Good episode, but really don’t have much to say about it besides that. The music was nice and it had a positive message and also an actor who looks suspiciously like Abraham Lincoln.
7/10
Episode 33: Mr. Bevis
Mr. Bevis (Orson Bean) is a somewhat childish, eccentric, obliviously clumsy but good natured, friendly, and optimistic man who still finds enjoyment in carnivals, stuffed animals, and model ship building even as an adult. Almost everyone who knows him enjoys his presence, everyone but those who decide his future, it seems. After having a particularly upsetting day: losing his job, getting his car stolen and crashed, and getting evicted from his apartment - he begins to feel really down. After meeting his guardian angel (Henry Jones), he’s offered an accord: he can start the day over and have everything that went wrong for him be fixed, but he loses his individuality in the process.

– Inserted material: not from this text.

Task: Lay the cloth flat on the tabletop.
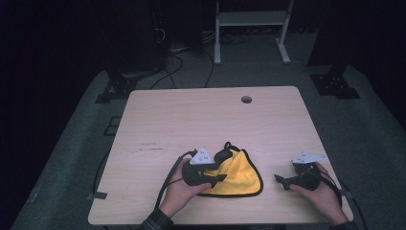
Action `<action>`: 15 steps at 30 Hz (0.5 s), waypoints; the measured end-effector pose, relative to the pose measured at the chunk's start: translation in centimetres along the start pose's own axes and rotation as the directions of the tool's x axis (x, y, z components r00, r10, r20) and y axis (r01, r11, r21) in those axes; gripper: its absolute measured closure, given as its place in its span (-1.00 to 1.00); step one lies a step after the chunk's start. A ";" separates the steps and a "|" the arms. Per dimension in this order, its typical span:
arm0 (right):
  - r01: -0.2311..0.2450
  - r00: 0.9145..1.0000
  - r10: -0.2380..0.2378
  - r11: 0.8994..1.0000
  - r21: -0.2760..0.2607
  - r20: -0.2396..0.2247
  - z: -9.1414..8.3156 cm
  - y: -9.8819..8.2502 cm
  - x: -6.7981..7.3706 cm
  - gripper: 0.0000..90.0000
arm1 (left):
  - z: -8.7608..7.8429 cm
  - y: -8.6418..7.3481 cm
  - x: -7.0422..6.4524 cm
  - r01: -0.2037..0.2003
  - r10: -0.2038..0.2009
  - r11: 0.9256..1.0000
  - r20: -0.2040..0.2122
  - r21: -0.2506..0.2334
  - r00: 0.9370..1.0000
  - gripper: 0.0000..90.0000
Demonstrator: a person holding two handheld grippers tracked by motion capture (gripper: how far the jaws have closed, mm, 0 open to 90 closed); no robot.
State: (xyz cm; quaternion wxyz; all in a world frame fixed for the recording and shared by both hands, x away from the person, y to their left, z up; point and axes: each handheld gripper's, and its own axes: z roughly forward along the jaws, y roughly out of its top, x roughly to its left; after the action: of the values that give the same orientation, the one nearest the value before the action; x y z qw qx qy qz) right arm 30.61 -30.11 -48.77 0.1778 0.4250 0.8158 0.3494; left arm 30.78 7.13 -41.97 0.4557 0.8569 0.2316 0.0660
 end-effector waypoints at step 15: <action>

This was just a particularly hard to watch episode. Even if it has a good ending and good message, it’s just kinda upsetting watching a guy who just wants to brighten everyone’s day be the butt end of the world’s cruel joke.
7/10
Episode 34: The After Hours
In a more horror oriented episode, a woman (Anne Francis) wants a refund for a damaged product she bought from a department store on the ninth floor, only to be told it doesn’t exist nor does the strange woman (Elizabeth Allen) who sold her the thimble. When she sees the same woman as a mannequin in the store, she faints and wakes up after the store closes.
For as popular as this episode is, I found it kind of half baked. There’s a really good concept in here that could make for a really eerie episode, but instead you get like 4 minutes worth of “actual horror” followed by a corny plot twist that just kinda ruins it. Not bad, just could’ve been better. Elegy was a slightly better version of a similar concept, imo.
8/10
Episode 35: The Mighty Casey
A baseball coach (Jack Warden) runs the worst team the nation has ever seen, but soon picks up a robotic pitcher (Robert Sorellis) with immaculate talent the nation has also never seen.
I love how both episodes that star Jack Warden involve him having some relationship with a robot that looks perfectly human, except one is tied for my favorite episode of the season and this one is just super boring with a really unsubtle message. While I don’t think this one is as morally problematic as The Chaser, I’d definitely call it the most uninteresting episode in the season.
2/10
Episode 36: A World of His Own An adulterous playwright (Keenan Wynn) can create real people and scenarios out of thin air, simply by describing them into a tape recorder.
Another episode with a problematic and unlikeable character who doesn’t really receive punishment for his actions, but a much more interesting concept and overall better story. The little skit at the end with Rod was also fun.